*How to complete this task*: Please list all lines of the material below in which the string "camera" occurs.

=== Section Start ===

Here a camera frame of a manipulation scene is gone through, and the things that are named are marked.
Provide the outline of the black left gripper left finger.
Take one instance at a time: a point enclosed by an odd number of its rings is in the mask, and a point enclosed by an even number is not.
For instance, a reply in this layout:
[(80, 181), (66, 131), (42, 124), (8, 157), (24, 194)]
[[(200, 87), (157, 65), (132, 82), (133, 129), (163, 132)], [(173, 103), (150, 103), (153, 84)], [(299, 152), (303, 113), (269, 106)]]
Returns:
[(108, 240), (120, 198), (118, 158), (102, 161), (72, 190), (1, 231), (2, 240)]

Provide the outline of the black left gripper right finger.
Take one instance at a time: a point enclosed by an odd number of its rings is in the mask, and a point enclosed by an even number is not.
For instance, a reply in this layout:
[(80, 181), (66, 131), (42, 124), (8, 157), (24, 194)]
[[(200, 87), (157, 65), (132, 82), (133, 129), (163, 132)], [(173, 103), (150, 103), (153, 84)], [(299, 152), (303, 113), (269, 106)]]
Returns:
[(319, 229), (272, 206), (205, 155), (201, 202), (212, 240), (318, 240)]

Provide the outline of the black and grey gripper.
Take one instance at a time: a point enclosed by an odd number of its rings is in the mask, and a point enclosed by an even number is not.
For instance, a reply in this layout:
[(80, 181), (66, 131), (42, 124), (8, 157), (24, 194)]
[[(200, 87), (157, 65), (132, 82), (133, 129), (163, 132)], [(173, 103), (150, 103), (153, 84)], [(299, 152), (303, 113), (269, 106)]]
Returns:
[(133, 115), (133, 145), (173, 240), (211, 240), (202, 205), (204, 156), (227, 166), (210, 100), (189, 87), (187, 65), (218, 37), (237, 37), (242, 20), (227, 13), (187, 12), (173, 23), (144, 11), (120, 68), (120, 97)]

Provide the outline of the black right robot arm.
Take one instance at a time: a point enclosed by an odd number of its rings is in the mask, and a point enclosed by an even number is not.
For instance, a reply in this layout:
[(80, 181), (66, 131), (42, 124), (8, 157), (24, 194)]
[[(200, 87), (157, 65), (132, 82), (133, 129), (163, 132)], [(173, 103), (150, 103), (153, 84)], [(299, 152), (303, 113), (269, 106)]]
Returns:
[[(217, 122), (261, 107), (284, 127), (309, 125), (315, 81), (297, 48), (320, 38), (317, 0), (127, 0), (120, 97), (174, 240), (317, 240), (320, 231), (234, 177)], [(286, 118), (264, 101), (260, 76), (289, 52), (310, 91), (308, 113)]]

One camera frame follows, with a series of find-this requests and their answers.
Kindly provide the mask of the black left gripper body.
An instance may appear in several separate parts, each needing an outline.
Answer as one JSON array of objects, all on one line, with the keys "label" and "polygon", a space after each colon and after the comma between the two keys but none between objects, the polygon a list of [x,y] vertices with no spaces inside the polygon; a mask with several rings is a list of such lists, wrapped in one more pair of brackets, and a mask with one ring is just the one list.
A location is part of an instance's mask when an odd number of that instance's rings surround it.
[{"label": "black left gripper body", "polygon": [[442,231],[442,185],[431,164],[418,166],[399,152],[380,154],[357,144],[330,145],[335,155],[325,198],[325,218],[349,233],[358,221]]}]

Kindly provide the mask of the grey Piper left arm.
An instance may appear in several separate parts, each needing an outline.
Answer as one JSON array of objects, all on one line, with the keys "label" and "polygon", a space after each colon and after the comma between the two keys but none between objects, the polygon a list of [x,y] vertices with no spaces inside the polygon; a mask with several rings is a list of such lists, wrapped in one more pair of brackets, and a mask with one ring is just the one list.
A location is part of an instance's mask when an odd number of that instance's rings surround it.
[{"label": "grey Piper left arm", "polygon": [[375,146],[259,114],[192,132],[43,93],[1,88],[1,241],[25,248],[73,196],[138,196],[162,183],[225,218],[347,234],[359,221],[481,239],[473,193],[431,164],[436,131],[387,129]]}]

=== Section End ===

*Output*:
Here a camera frame of a manipulation scene is gone through, and the things that are named are marked.
One camera frame follows, with a series of find-this requests and their answers.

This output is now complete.